> [Directions for this task] Reproduce all records verbatim.
[Source information Boundary: Start]
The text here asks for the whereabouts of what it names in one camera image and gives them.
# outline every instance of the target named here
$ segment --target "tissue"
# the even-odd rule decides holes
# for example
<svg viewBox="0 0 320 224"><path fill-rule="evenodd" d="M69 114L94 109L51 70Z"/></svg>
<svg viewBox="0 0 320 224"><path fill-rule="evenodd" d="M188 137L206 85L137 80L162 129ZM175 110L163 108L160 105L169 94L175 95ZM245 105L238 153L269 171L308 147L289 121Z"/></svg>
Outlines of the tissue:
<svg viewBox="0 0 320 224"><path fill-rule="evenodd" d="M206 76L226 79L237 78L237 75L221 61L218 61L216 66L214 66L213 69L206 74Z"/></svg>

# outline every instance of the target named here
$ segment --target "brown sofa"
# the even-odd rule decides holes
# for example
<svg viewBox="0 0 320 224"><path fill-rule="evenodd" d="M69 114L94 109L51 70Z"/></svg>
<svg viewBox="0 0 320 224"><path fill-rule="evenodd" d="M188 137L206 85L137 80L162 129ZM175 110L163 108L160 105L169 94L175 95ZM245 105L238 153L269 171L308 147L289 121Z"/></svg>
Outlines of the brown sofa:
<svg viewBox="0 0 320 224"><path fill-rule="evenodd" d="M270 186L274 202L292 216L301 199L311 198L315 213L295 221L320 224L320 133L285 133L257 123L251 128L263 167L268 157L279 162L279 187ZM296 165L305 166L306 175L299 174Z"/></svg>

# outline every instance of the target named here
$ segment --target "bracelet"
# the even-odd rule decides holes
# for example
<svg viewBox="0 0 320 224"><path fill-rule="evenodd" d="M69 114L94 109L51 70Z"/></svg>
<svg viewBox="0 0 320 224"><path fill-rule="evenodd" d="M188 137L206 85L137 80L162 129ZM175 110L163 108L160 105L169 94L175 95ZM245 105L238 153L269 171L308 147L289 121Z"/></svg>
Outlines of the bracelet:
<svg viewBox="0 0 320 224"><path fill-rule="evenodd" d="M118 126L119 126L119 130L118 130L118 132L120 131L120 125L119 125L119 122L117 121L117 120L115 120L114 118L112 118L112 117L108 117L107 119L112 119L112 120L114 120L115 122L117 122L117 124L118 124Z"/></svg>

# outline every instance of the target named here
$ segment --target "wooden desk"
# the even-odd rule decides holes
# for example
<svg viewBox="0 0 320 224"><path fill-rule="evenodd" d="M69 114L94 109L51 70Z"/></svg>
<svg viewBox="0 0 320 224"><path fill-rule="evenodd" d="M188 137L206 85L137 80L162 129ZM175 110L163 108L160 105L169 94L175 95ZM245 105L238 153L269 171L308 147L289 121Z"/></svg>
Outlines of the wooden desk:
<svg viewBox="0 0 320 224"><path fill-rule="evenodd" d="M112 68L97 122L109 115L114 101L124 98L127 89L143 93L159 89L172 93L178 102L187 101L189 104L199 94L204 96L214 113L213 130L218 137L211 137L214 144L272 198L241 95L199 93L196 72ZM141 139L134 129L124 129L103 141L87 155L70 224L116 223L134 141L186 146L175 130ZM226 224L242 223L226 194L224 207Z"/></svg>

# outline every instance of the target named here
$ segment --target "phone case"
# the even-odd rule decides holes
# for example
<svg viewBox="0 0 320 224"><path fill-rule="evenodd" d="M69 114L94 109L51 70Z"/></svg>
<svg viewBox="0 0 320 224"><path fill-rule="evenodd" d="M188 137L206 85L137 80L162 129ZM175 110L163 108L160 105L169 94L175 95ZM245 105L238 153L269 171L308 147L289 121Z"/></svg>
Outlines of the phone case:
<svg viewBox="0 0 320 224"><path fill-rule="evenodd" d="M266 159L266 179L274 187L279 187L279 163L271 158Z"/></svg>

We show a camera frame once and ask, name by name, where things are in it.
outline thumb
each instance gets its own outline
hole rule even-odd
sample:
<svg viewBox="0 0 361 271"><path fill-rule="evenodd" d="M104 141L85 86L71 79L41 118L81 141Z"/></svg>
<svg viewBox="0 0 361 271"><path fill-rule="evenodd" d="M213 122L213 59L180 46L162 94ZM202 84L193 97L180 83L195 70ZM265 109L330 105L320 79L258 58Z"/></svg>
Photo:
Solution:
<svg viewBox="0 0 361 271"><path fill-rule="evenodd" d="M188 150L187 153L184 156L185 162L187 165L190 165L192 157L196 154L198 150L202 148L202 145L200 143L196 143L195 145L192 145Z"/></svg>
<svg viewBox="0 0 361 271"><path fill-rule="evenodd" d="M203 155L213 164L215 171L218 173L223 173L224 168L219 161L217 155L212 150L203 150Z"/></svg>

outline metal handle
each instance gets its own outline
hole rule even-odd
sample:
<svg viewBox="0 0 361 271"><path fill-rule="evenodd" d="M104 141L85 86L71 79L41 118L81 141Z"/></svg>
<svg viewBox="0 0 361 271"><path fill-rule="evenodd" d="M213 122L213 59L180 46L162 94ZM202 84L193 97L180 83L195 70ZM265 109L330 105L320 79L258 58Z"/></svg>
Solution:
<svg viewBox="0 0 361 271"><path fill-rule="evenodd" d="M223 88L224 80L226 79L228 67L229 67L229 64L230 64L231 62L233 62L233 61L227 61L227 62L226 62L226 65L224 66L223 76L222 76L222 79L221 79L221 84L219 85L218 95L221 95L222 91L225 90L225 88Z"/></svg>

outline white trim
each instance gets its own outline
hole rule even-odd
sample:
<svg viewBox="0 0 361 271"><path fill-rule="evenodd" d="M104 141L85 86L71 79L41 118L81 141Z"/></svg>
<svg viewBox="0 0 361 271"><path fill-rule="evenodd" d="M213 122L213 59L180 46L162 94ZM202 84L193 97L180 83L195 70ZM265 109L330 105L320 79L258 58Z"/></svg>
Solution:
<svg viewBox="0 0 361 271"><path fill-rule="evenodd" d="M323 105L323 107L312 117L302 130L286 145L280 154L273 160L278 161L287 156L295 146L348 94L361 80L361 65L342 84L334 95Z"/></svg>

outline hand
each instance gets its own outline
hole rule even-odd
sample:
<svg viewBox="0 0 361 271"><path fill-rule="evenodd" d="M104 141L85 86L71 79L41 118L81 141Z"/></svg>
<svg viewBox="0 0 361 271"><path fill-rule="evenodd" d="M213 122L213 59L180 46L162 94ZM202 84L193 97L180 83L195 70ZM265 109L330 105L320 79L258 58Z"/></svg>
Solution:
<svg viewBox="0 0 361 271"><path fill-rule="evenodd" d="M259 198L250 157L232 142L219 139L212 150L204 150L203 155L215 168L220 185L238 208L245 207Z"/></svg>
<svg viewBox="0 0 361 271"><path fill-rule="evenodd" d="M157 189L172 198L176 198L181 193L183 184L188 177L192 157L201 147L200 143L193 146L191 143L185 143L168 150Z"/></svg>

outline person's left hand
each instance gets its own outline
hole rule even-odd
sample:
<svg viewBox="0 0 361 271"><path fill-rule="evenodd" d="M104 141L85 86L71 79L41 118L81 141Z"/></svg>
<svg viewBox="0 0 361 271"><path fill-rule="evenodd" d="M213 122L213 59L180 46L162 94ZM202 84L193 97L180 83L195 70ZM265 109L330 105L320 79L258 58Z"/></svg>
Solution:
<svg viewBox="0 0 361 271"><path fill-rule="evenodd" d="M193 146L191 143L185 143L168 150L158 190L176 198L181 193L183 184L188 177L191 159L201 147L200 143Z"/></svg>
[Source information Boundary: End]
> [Answer section]
The text here asks for the whereabouts of what it names in one camera image and gives them.
# outline every instance of the target named here
$ segment --target "tissue"
# the even-odd rule decides holes
# for example
<svg viewBox="0 0 320 224"><path fill-rule="evenodd" d="M69 114L94 109L51 70Z"/></svg>
<svg viewBox="0 0 320 224"><path fill-rule="evenodd" d="M188 137L206 85L137 80L162 129ZM175 110L163 108L160 105L169 94L175 95ZM245 105L238 153L269 171L308 147L289 121Z"/></svg>
Outlines of the tissue:
<svg viewBox="0 0 320 224"><path fill-rule="evenodd" d="M206 76L226 79L237 78L237 75L221 61L218 61L216 66L214 66L213 69L206 74Z"/></svg>

# outline every instance of the target named here
$ segment --target "brown sofa"
# the even-odd rule decides holes
# for example
<svg viewBox="0 0 320 224"><path fill-rule="evenodd" d="M69 114L94 109L51 70Z"/></svg>
<svg viewBox="0 0 320 224"><path fill-rule="evenodd" d="M188 137L206 85L137 80L162 129ZM175 110L163 108L160 105L169 94L175 95ZM245 105L238 153L269 171L308 147L289 121Z"/></svg>
Outlines of the brown sofa:
<svg viewBox="0 0 320 224"><path fill-rule="evenodd" d="M270 186L274 202L292 216L301 199L311 198L315 213L295 221L320 224L320 133L285 133L257 123L251 128L263 167L268 157L279 162L279 187ZM296 165L305 166L306 175L299 174Z"/></svg>

# outline every instance of the target named here
$ segment --target "bracelet"
# the even-odd rule decides holes
# for example
<svg viewBox="0 0 320 224"><path fill-rule="evenodd" d="M69 114L94 109L51 70Z"/></svg>
<svg viewBox="0 0 320 224"><path fill-rule="evenodd" d="M188 137L206 85L137 80L162 129ZM175 110L163 108L160 105L169 94L175 95ZM245 105L238 153L269 171L308 147L289 121Z"/></svg>
Outlines of the bracelet:
<svg viewBox="0 0 320 224"><path fill-rule="evenodd" d="M118 126L119 126L119 130L118 130L118 132L120 131L120 125L119 125L119 122L117 121L117 120L115 120L114 118L112 118L112 117L108 117L107 119L112 119L112 120L114 120L115 122L117 122L117 124L118 124Z"/></svg>

# outline every instance of the target named here
$ segment --target "wooden desk"
# the even-odd rule decides holes
# for example
<svg viewBox="0 0 320 224"><path fill-rule="evenodd" d="M69 114L94 109L51 70Z"/></svg>
<svg viewBox="0 0 320 224"><path fill-rule="evenodd" d="M188 137L206 85L137 80L162 129ZM175 110L163 108L160 105L169 94L175 95ZM245 105L238 153L269 171L308 147L289 121Z"/></svg>
Outlines of the wooden desk:
<svg viewBox="0 0 320 224"><path fill-rule="evenodd" d="M112 68L97 122L109 115L114 101L124 98L127 89L143 93L159 89L172 93L178 102L187 101L189 104L199 94L204 96L214 113L213 130L218 137L211 137L214 144L272 198L241 95L199 93L196 72ZM141 139L134 129L124 129L103 141L87 155L70 224L116 223L134 141L186 146L175 130ZM226 224L242 223L226 194L224 207Z"/></svg>

# outline every instance of the target named here
$ segment --target "phone case"
# the even-odd rule decides holes
# for example
<svg viewBox="0 0 320 224"><path fill-rule="evenodd" d="M69 114L94 109L51 70Z"/></svg>
<svg viewBox="0 0 320 224"><path fill-rule="evenodd" d="M188 137L206 85L137 80L162 129ZM175 110L163 108L160 105L169 94L175 95ZM245 105L238 153L269 171L308 147L289 121Z"/></svg>
Outlines of the phone case:
<svg viewBox="0 0 320 224"><path fill-rule="evenodd" d="M266 159L266 179L274 187L279 187L279 163L271 158Z"/></svg>

We show a camera frame once and ask, name by name, where things are in it.
outline thumb
each instance gets its own outline
hole rule even-odd
sample:
<svg viewBox="0 0 361 271"><path fill-rule="evenodd" d="M104 141L85 86L71 79L41 118L81 141Z"/></svg>
<svg viewBox="0 0 361 271"><path fill-rule="evenodd" d="M213 122L213 59L180 46L162 94ZM202 84L193 97L180 83L195 70ZM265 109L330 105L320 79L258 58Z"/></svg>
Photo:
Solution:
<svg viewBox="0 0 361 271"><path fill-rule="evenodd" d="M188 150L187 153L184 156L185 162L187 165L190 165L192 157L196 154L198 150L202 148L202 145L200 143L196 143L195 145L192 145Z"/></svg>
<svg viewBox="0 0 361 271"><path fill-rule="evenodd" d="M203 155L213 164L215 171L218 173L223 173L224 168L219 161L217 155L212 150L203 150Z"/></svg>

outline metal handle
each instance gets its own outline
hole rule even-odd
sample:
<svg viewBox="0 0 361 271"><path fill-rule="evenodd" d="M104 141L85 86L71 79L41 118L81 141Z"/></svg>
<svg viewBox="0 0 361 271"><path fill-rule="evenodd" d="M213 122L213 59L180 46L162 94ZM202 84L193 97L180 83L195 70ZM265 109L330 105L320 79L258 58Z"/></svg>
Solution:
<svg viewBox="0 0 361 271"><path fill-rule="evenodd" d="M223 88L224 80L226 79L228 67L229 67L229 64L230 64L231 62L233 62L233 61L227 61L227 62L226 62L226 65L224 66L223 76L222 76L222 79L221 79L221 84L219 85L218 95L221 95L222 91L225 90L225 88Z"/></svg>

outline white trim
each instance gets its own outline
hole rule even-odd
sample:
<svg viewBox="0 0 361 271"><path fill-rule="evenodd" d="M104 141L85 86L71 79L41 118L81 141Z"/></svg>
<svg viewBox="0 0 361 271"><path fill-rule="evenodd" d="M213 122L213 59L180 46L162 94ZM202 84L193 97L180 83L195 70ZM265 109L330 105L320 79L258 58Z"/></svg>
Solution:
<svg viewBox="0 0 361 271"><path fill-rule="evenodd" d="M323 105L323 107L312 117L302 130L286 145L280 154L273 160L278 161L287 156L295 146L348 94L361 80L361 65L342 84L334 95Z"/></svg>

outline hand
each instance gets its own outline
hole rule even-odd
sample:
<svg viewBox="0 0 361 271"><path fill-rule="evenodd" d="M104 141L85 86L71 79L41 118L81 141Z"/></svg>
<svg viewBox="0 0 361 271"><path fill-rule="evenodd" d="M213 122L213 59L180 46L162 94ZM202 84L193 97L180 83L195 70ZM265 109L330 105L320 79L258 58Z"/></svg>
Solution:
<svg viewBox="0 0 361 271"><path fill-rule="evenodd" d="M259 198L250 157L232 142L219 139L212 150L204 150L203 155L215 168L220 185L238 208L245 207Z"/></svg>
<svg viewBox="0 0 361 271"><path fill-rule="evenodd" d="M157 189L172 198L176 198L181 193L183 184L188 177L192 157L201 147L200 143L193 146L191 143L185 143L168 150Z"/></svg>

outline person's left hand
each instance gets its own outline
hole rule even-odd
sample:
<svg viewBox="0 0 361 271"><path fill-rule="evenodd" d="M104 141L85 86L71 79L41 118L81 141Z"/></svg>
<svg viewBox="0 0 361 271"><path fill-rule="evenodd" d="M213 122L213 59L180 46L162 94ZM202 84L193 97L180 83L195 70ZM265 109L330 105L320 79L258 58Z"/></svg>
Solution:
<svg viewBox="0 0 361 271"><path fill-rule="evenodd" d="M193 146L191 143L185 143L168 150L158 190L176 198L181 193L183 184L188 177L191 159L201 147L200 143Z"/></svg>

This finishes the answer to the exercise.